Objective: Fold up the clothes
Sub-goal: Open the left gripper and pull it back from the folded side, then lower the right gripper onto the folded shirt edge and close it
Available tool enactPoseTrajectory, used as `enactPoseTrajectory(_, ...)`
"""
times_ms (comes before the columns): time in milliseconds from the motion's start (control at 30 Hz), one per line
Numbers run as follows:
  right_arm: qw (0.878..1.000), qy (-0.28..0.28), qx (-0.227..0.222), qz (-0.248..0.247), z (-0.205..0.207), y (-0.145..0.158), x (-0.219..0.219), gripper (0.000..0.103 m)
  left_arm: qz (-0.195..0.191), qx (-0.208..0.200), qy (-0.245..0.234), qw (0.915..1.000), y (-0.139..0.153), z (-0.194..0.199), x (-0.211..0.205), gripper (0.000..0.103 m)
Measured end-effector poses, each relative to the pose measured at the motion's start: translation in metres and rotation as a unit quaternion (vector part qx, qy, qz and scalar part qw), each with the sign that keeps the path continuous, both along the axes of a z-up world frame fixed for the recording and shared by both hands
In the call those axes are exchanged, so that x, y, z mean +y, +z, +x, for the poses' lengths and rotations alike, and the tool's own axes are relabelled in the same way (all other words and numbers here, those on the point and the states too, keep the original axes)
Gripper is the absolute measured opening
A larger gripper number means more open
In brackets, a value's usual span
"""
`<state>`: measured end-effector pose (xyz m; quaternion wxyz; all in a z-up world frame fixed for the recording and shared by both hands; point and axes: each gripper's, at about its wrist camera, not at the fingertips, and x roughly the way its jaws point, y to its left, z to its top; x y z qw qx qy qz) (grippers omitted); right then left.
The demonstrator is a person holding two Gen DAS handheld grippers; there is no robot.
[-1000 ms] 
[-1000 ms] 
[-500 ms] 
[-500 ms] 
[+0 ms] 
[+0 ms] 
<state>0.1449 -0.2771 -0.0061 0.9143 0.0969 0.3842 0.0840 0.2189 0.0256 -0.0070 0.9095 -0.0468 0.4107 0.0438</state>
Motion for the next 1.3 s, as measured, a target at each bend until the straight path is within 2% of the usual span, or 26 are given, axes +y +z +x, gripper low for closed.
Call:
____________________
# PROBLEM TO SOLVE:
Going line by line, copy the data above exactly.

# TASK RESPONSE:
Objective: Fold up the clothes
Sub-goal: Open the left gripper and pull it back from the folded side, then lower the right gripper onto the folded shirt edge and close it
Available tool enactPoseTrajectory, used as `enactPoseTrajectory(_, ...)`
"""
times_ms (comes before the columns): time in milliseconds from the motion's start (control at 30 Hz), one per line
Numbers run as follows:
  right_arm: qw (0.878..1.000), qy (-0.28..0.28), qx (-0.227..0.222), qz (-0.248..0.247), z (-0.205..0.207), y (-0.145..0.158), x (-0.219..0.219), gripper (0.000..0.103 m)
  left_arm: qz (-0.195..0.191), qx (-0.208..0.200), qy (-0.245..0.234), qw (0.915..1.000), y (-0.139..0.153), z (-0.194..0.199), x (-0.211..0.205), gripper (0.000..0.103 m)
Measured end-effector poses, each relative to the pose measured at the motion's start: translation in metres and rotation as a unit quaternion (vector part qx, qy, qz and scalar part qw), each with the sign that keeps the path continuous, both along the axes of a z-up world frame fixed for the recording and shared by both hands
In the call those axes are exchanged, so that x, y, z mean +y, +z, +x, for the poses' lengths and rotations alike, and the tool's own axes are relabelled in the same way (all other words and numbers here, those on the point and the states too, keep the original axes)
Gripper is the absolute measured opening
A larger gripper number means more open
In brackets, a value's usual span
"""
`<state>`: measured end-effector pose (xyz m; quaternion wxyz; all in a z-up world frame fixed for the recording and shared by both hands; point and axes: each gripper's, at about its wrist camera, not at the fingertips, and x roughly the way its jaws point, y to its left, z to its top; x y z qw qx qy qz) (grippers omitted); right then left.
The demonstrator is a person holding two Gen DAS handheld grippers; there is no robot.
[-1000 ms] 
[-1000 ms] 
[-500 ms] 
[-500 ms] 
[+0 ms] 
[+0 ms] 
<state>0.1449 -0.2771 -0.0061 0.9143 0.0969 0.3842 0.0840 0.2189 0.0256 -0.0070 0.9095 -0.0468 0.4107 0.0438</state>
Motion for the next 1.3 s, as measured, a target at each bend until the straight path is within 2% of the usual span, or 26 are given, axes +y +z +x, gripper low for closed.
Call:

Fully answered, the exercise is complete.